The last TA505 campaigns featuring The Trick appeared in mid-September 2017 with payloads alternating between Locky and The Trick.
From this, we can ascertain that Proofpoint believes that TA505 uses a number of different tools that other cybercriminals also use, but they believe they are the exclusive users of Jaff, Bart and Rocketloader. From that write-up, Proofpoint believes TA505 uses both Dridex and TrickBot, but other actors also use them.
Common attribution mistakes regarding TA505 that we see are:
- Claiming TA505 developed Dridex.
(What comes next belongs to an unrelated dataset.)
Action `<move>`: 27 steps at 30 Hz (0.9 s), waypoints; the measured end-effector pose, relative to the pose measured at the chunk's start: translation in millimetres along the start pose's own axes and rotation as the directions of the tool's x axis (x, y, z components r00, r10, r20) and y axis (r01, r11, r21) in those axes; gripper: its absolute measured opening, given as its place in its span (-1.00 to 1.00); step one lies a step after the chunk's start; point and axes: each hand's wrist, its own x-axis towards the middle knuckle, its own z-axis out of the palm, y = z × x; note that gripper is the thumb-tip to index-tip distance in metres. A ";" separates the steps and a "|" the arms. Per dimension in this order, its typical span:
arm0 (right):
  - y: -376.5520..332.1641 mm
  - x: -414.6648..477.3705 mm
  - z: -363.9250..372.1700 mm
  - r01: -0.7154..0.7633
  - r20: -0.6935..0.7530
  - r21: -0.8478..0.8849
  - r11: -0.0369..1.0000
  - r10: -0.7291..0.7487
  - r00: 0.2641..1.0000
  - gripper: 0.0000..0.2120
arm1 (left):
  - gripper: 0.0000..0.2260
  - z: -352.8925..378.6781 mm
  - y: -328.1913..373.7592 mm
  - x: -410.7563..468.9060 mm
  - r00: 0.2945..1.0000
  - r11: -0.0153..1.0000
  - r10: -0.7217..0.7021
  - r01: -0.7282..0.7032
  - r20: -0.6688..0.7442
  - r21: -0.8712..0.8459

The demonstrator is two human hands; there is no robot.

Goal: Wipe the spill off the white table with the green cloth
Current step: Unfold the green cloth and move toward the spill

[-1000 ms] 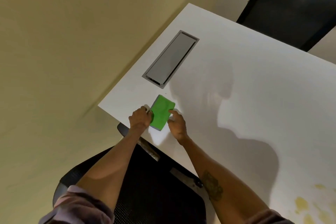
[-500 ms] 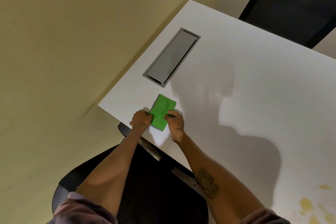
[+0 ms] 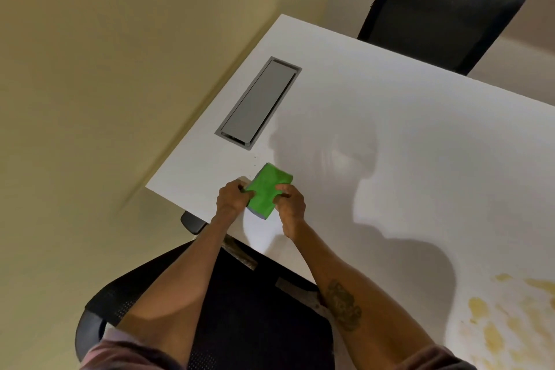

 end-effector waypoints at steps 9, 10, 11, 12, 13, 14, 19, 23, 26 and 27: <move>-11.4 -8.9 -93.2 0.017 -0.195 0.039 0.999 -0.009 0.981 -0.68 | -0.89 49.0 77.5 -42.2 0.967 0.966 0.251 -0.254 0.049 0.055; -9.8 -10.1 -105.7 0.014 -0.216 0.067 0.998 0.001 0.976 -0.68 | -0.89 57.1 86.0 -47.9 0.959 0.958 0.277 -0.281 0.064 0.064; -7.7 -11.7 -119.2 0.013 -0.237 0.094 0.995 0.009 0.971 -0.67 | -0.85 66.3 94.9 -54.4 0.949 0.947 0.304 -0.310 0.080 0.086; -5.6 -13.5 -132.8 0.017 -0.258 0.117 0.993 0.014 0.966 -0.66 | -0.82 75.9 103.7 -61.0 0.939 0.934 0.331 -0.341 0.095 0.112; -3.8 -15.5 -146.1 0.022 -0.280 0.135 0.991 0.017 0.960 -0.65 | -0.80 85.5 112.2 -68.1 0.927 0.920 0.359 -0.371 0.104 0.130; -1.6 -17.6 -159.2 0.027 -0.303 0.151 0.988 0.020 0.953 -0.64 | -0.79 95.1 120.0 -75.5 0.914 0.906 0.389 -0.402 0.113 0.135; 13.2 -31.7 -224.9 0.053 -0.414 0.200 0.978 0.035 0.910 -0.64 | -0.83 145.4 150.3 -117.3 0.824 0.828 0.543 -0.558 0.159 0.064; 31.5 -45.4 -275.8 0.044 -0.490 0.266 0.963 0.095 0.866 -0.73 | -0.81 186.5 171.1 -153.5 0.706 0.712 0.670 -0.699 0.229 0.069; 46.4 -58.7 -313.8 0.035 -0.545 0.330 0.943 0.160 0.823 -0.73 | -0.80 218.8 184.1 -183.4 0.597 0.602 0.750 -0.794 0.285 0.081; 51.9 -63.3 -326.3 0.038 -0.558 0.358 0.933 0.181 0.810 -0.70 | -0.80 229.3 187.8 -194.1 0.563 0.570 0.771 -0.818 0.298 0.072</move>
TA505 was a customer of Dridex from 2014 to 2017 and stopped using Dridex in 2018. Sources for this are the French Cybersecurity Agency ANSSI and NCC Group. Evil Corp is the group behind Dridex, a number of whose members were publicly indicted in late 2019 by the U.S. Department of Justice.
- Equating all Emotet or TrickBot activity to TA505. TA505 never used Emotet and only used TrickBot for a short period of time in late 2017.
Annex 2: No link found between DPRK threat actors and the actors behind Dridex
On Nov. 15, 2017, Jerome Kehrli posted a blog post titled “Deciphering the Bangladesh bank heist” that included the mention of a “custom Dridex worm” with the file name evtdiag.exe used in the hack of Bangladesh Bank. Kehrli’s blog post is frequently cited as the source of linkage between Lazarus and Dridex. Two security researchers on Twitter pointed out that evtdiag.exe was not Dridex but a Lazarus-linked tool. Kehrli responded to this with confirmation that the belief was that evtdiag.exe was Dridex at the time but it wasn’t confirmed. As a result, Kehrli said that he would update the article to reflect this information.
Based on Kehrli’s response and no other primary source information or data, no other links between Dridex and Lazarus were found.
Annex 3: How to protect your organization from DPRK threat actors given access through a TrickBot infection
The first order of business for any organization is to have good security hygiene, including but not limited to ongoing security monitoring, a detection strategy, and response and recovery. No matter the spreading mechanism for TrickBot, all TrickBot samples use the same command and control server list. By blocking these control servers, TrickBot will not be able to call home to the criminal’s servers. Once the criminals behind TrickBot have identified an access of interest, the network defender is racing against the clock. Possible next steps for the criminals are ransomware attacks or providing/selling access to other actors, i.e., DPRK threat actors.